» **TASK**
State the number of lines that hold "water" in the records below, with no other words.

*** Block opens ***

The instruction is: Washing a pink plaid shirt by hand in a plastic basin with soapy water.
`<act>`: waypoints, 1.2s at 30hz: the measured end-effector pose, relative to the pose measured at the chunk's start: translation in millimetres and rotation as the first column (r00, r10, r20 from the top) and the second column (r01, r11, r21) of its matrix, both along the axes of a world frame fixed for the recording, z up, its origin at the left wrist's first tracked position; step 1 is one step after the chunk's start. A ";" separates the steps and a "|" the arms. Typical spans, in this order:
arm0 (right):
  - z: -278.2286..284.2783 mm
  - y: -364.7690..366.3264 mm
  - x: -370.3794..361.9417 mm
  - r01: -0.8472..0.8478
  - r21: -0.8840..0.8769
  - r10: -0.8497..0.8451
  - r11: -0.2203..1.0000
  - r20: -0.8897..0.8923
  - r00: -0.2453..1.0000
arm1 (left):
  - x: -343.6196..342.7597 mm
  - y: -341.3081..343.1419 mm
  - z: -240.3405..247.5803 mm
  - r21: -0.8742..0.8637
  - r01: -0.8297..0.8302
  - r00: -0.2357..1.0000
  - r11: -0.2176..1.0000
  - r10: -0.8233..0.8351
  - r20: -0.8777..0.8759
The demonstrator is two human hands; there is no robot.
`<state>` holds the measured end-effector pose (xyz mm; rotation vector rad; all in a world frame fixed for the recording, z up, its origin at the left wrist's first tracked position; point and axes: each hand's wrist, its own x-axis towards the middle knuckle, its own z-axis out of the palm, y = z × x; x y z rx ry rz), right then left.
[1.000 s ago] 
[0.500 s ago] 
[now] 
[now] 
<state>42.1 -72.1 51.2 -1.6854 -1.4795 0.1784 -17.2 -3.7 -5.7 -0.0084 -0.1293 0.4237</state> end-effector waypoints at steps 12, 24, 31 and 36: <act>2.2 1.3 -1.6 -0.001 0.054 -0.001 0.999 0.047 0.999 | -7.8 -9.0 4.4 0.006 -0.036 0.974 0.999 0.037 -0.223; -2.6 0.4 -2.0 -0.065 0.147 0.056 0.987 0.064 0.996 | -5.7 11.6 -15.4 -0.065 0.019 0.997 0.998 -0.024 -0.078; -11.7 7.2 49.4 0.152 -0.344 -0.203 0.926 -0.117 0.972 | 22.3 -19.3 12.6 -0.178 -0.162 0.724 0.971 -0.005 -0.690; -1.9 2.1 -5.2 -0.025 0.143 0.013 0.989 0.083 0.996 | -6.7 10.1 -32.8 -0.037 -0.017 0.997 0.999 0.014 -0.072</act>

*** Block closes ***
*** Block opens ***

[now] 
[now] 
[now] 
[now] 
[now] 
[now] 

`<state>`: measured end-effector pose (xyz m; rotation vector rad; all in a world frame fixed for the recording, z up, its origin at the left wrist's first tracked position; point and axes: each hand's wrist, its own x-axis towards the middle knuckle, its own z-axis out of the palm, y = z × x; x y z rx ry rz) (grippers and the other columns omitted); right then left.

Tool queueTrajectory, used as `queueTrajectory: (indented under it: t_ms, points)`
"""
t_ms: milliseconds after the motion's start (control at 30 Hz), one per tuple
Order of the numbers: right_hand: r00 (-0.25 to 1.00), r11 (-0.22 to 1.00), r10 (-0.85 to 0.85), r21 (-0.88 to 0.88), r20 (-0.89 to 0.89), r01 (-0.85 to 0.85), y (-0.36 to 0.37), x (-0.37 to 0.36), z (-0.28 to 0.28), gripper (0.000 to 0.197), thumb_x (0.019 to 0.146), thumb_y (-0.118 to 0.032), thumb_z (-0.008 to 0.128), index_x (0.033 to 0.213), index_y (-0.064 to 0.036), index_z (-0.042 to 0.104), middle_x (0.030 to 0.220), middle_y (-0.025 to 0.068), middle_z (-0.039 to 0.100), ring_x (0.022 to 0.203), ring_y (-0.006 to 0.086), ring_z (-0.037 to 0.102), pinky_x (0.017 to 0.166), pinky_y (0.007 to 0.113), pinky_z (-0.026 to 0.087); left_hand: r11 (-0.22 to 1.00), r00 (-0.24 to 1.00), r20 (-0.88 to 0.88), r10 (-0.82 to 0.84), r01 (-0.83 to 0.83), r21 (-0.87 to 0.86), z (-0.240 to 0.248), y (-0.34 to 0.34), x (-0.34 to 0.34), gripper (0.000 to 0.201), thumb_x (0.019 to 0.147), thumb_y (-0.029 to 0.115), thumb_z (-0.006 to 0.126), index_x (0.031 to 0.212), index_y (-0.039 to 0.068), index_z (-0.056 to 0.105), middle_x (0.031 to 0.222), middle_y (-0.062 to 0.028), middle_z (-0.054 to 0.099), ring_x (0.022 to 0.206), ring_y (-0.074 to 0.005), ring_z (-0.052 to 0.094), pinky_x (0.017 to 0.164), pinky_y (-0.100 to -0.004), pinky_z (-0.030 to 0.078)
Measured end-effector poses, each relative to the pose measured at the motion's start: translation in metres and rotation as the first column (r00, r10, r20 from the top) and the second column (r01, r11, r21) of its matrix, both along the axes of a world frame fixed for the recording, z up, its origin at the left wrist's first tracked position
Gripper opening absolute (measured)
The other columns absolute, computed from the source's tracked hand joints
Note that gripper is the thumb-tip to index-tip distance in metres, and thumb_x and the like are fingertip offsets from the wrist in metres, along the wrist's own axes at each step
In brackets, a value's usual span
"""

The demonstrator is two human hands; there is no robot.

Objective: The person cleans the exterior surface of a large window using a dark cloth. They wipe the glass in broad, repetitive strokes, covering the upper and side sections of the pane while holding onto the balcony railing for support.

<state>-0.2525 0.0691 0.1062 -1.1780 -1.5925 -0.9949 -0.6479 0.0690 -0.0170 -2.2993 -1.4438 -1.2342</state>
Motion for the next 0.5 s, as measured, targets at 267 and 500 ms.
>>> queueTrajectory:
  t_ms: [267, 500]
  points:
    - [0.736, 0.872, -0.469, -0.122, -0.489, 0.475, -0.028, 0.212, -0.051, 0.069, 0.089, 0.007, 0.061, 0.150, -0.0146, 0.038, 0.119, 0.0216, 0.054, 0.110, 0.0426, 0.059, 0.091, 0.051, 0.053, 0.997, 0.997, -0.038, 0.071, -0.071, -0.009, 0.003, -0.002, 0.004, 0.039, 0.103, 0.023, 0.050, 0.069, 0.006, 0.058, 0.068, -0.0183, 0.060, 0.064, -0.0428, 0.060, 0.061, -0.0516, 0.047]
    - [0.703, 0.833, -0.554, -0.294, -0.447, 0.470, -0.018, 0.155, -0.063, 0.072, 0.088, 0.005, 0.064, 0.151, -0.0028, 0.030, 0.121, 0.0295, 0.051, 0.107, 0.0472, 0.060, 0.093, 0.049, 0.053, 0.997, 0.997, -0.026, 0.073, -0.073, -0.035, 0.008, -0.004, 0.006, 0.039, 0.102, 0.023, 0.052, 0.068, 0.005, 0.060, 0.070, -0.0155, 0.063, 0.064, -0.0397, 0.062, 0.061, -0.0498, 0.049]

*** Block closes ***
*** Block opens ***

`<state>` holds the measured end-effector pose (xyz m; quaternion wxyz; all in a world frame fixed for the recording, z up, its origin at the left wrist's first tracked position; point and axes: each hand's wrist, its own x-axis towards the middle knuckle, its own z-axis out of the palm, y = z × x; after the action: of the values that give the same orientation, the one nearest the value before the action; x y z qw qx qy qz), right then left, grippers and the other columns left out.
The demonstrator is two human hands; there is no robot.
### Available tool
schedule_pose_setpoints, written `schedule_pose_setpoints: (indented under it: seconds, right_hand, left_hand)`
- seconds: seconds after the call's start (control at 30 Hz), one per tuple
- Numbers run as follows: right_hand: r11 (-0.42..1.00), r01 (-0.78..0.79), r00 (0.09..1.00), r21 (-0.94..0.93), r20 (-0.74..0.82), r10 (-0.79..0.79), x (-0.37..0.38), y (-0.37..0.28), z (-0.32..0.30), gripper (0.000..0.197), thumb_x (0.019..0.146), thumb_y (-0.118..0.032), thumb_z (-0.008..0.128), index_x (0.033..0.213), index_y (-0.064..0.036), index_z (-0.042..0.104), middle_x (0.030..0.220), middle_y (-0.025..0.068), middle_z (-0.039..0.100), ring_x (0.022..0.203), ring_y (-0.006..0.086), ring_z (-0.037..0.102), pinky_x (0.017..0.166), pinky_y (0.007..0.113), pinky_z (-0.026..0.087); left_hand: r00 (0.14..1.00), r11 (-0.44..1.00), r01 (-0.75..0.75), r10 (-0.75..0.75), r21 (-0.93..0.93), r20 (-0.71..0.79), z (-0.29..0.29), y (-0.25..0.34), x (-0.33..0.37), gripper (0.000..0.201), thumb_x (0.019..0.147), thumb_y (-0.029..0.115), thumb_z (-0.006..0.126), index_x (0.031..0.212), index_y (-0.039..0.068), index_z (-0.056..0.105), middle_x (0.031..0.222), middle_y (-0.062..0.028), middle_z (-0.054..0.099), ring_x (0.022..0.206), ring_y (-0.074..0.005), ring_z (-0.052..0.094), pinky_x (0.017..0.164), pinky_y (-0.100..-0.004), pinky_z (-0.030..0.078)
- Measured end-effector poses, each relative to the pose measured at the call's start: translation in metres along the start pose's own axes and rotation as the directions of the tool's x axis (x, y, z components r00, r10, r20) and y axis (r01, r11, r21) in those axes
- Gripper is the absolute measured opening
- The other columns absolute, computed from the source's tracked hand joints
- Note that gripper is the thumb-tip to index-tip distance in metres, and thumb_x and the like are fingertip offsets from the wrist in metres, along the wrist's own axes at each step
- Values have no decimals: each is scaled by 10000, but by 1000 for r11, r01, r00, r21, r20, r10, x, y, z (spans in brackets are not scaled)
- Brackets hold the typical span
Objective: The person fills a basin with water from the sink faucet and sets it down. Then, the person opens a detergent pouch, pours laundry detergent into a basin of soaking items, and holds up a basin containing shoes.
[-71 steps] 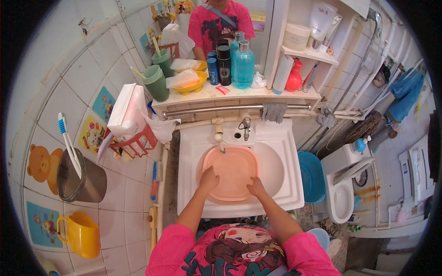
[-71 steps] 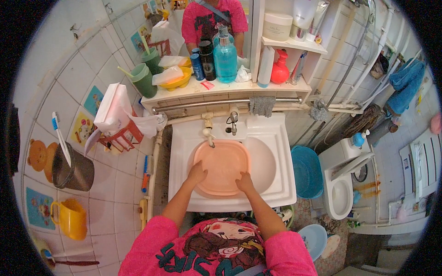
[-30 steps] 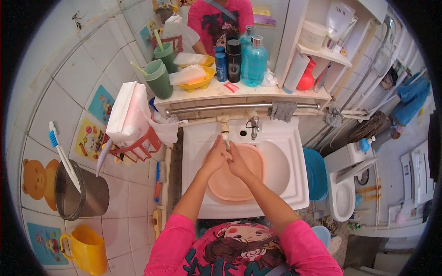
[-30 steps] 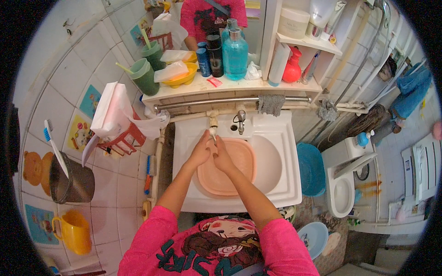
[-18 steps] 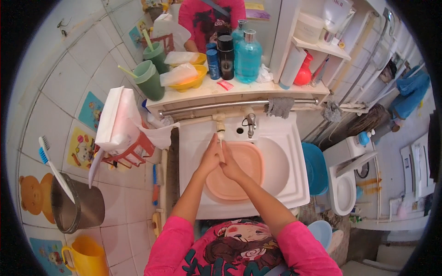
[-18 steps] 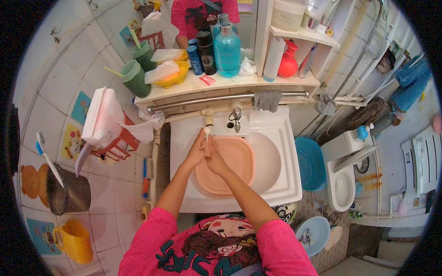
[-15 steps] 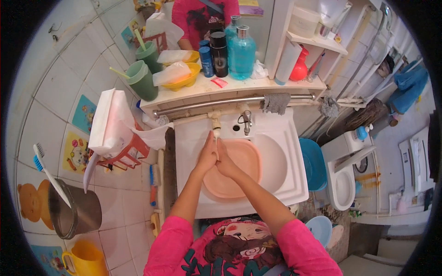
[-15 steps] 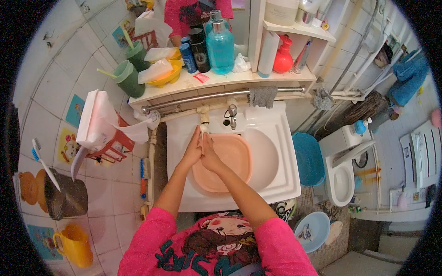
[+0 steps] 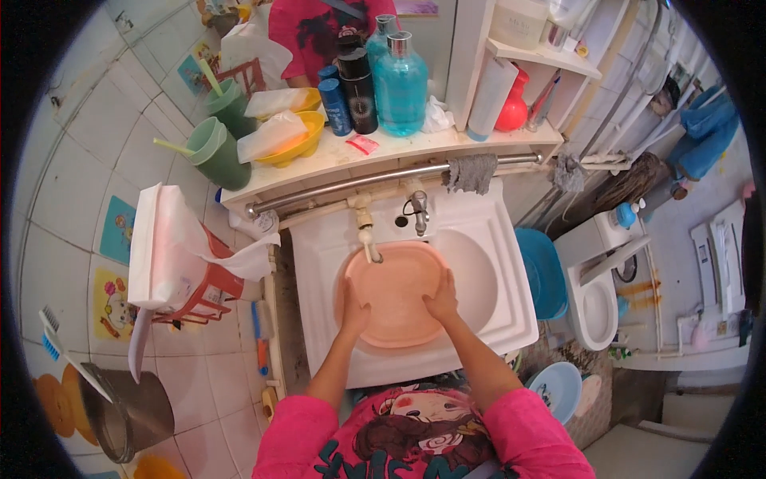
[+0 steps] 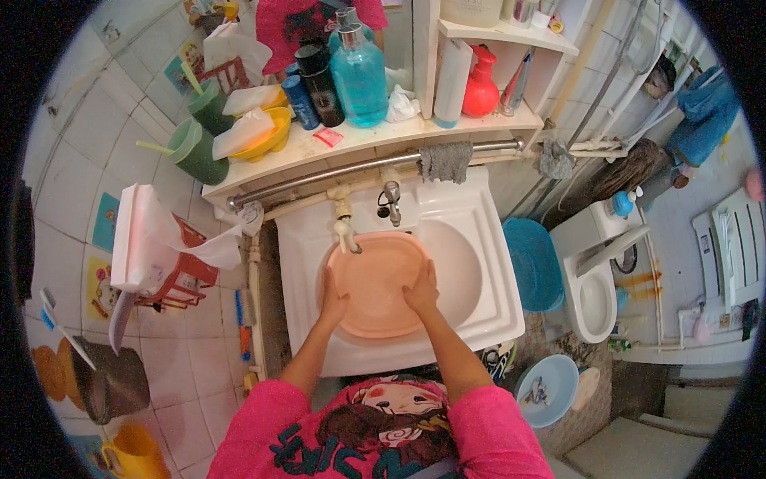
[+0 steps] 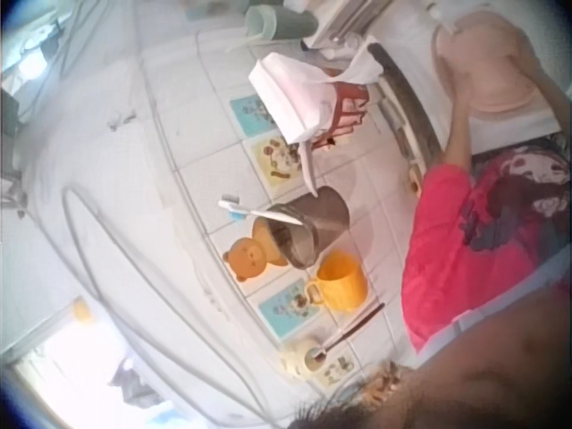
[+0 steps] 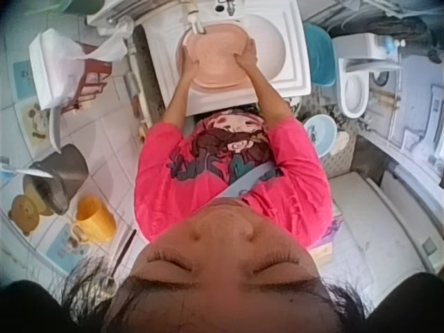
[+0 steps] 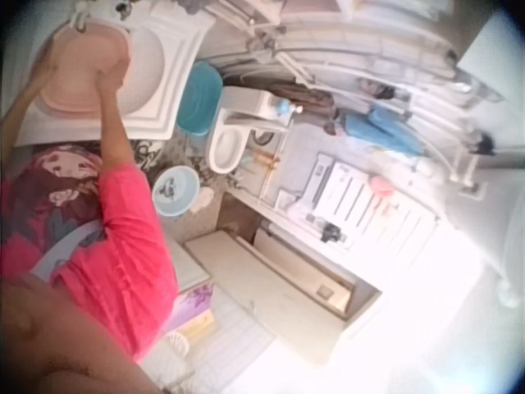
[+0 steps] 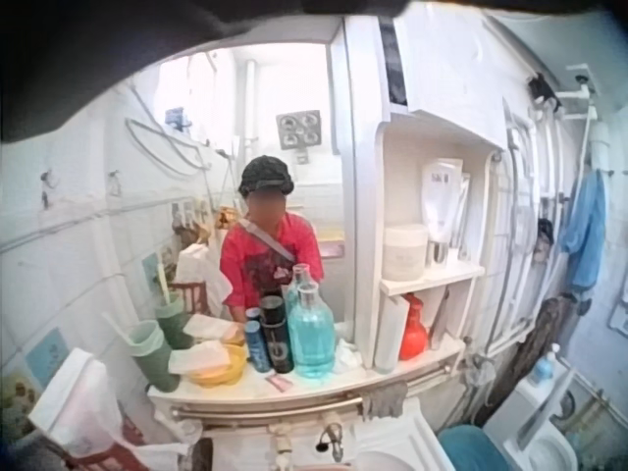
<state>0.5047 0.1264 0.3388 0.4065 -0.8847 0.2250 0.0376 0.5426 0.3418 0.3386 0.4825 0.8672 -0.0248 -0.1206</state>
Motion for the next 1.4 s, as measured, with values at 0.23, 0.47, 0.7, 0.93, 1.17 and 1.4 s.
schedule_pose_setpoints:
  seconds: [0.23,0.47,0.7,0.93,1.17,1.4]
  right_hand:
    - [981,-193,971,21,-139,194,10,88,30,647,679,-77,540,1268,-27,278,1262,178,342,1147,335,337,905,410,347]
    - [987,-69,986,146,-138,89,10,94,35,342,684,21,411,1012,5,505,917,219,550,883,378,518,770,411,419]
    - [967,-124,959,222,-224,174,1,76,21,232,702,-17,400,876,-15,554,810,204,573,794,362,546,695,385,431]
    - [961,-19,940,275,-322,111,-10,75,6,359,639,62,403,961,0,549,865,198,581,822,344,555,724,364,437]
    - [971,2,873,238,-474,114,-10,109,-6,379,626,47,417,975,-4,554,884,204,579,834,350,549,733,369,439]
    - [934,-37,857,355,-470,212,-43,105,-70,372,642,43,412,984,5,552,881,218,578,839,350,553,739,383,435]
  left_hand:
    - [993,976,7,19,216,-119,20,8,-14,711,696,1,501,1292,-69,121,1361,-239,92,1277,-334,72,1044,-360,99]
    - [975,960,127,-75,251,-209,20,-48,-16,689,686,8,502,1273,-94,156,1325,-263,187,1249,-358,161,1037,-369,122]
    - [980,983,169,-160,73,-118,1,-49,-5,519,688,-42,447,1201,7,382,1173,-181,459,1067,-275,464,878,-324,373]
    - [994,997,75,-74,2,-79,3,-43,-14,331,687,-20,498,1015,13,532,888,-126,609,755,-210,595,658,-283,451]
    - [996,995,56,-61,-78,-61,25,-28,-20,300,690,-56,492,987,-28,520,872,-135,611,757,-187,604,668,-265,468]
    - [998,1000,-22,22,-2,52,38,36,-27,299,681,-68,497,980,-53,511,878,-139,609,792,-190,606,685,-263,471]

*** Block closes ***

» **OUTPUT OF THE TASK**
2